アイビーと向かい合って、その瞳を覗き込む。
「貴方はどうなんですか。よくもまあ私の前に顔を出せたものですね」
言ってから、彼女は自分の様子を見に来たのだと気が付いて、バツが悪くなった。
人の機微に気づけるようになった自分が疎ましく、少しだけ誇らしかった。
こほん、と空咳を入れる。
「黒の曲芸団は全員死んだと聞きましたよ」
「うん。全員死んだよ。リンクも、レドも、ハナズオウも、ライも。アイビーも。全員、死んだ。全員、許されないことをしたからね。地獄行きさ。もう貴方たちの前に姿を見せることもない」
「何を言ってるんですか。貴方は、アイビーは、そこにいるでしょう」
「いないよ。もう、アイビーは死んでいる。世界を混乱に落とし込んだ魔王は、すでにもう死んでいるんだ。そして同じく、多くの人を喪わせることでしか未来を作れなかった愚鈍な聖女も、死んだんだよ」
アイビーの姿をしたその人物は、うっすらと笑った。
「全員、死んだ。だからもう、彼らの名が呼ばれることはないでしょう。さようなら、ありがとう。マーガレット」
聖女は聖女に未来を託して、背中を向けた。
◆
「ひどく、恐ろしい戦いでした」
王城のバルコニーより、マリー女王の言葉が広場に響き渡る。
細い身体から出る声は、決して大きいものではない。しかし、聞く人の鼓膜と心を揺らすに足るものだった。
「多くを失い、多くの涙が流れました。大切な人を失った者も多いでしょう。泣くなとは言いません。俯くなとは言いません。しかし、貴方の明日は、そんな彼らが作ってくれたものなのです。どこかで良いので、一度だけ前を向いてみませんか。明日のことを考えてはみませんか」
マリー女王は一度俯くと、顔を上に向けた。
雲一つない青空に、視線を投げる。
「黒の曲芸団は全員魔の森で死ぬこととなりました。
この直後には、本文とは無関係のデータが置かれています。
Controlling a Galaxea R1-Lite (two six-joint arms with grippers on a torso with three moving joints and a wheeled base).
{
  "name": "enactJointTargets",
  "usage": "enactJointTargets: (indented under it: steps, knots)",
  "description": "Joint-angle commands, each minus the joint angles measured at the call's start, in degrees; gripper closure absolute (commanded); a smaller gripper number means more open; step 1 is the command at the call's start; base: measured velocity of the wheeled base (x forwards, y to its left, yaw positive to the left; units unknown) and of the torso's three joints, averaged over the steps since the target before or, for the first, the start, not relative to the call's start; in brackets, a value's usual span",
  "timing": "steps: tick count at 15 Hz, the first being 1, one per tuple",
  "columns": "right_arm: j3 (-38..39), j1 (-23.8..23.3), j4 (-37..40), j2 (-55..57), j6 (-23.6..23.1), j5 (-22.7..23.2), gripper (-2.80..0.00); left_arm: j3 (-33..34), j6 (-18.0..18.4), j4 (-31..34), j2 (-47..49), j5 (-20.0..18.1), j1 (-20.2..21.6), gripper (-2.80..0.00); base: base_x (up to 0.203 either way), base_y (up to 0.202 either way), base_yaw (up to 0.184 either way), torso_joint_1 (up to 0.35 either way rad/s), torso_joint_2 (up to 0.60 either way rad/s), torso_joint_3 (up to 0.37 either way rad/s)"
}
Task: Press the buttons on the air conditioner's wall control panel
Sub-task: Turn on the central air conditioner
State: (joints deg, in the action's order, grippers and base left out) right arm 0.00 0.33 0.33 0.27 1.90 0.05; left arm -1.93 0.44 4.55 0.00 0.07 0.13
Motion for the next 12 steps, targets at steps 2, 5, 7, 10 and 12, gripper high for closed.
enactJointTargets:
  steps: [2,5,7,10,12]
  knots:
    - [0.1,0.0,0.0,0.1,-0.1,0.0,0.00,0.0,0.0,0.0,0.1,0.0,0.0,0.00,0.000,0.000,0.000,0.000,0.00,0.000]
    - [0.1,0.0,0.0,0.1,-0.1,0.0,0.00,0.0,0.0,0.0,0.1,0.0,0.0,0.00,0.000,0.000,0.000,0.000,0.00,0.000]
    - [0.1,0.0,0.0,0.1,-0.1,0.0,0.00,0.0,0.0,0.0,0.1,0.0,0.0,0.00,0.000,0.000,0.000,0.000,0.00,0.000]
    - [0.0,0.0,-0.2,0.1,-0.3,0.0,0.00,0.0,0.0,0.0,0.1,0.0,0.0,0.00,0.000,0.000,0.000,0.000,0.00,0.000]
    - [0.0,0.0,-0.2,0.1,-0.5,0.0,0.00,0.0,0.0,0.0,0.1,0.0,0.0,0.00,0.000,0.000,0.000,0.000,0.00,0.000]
私たちの勝利です。これからはこんなことが起こらないよう、聖女様と共に未来を見守っていきます」
マリー女王の隣に、聖女マーガレットが姿を見せた。
女王に負けず劣らず着飾った彼女は、大きな声で宣言した。
「私は聖女マーガレット。貴方たち国民を守り、未来を紡いでいくことを誓います。この平和な世界が未来永劫続いていくことを、全員で祈りましょう」
慈母のような笑顔に、傷を負った多くの者は涙を流した。
魔物と共に人類を襲おうと目論んだ大罪人たちの思惑は、今ここに、散ったのだった。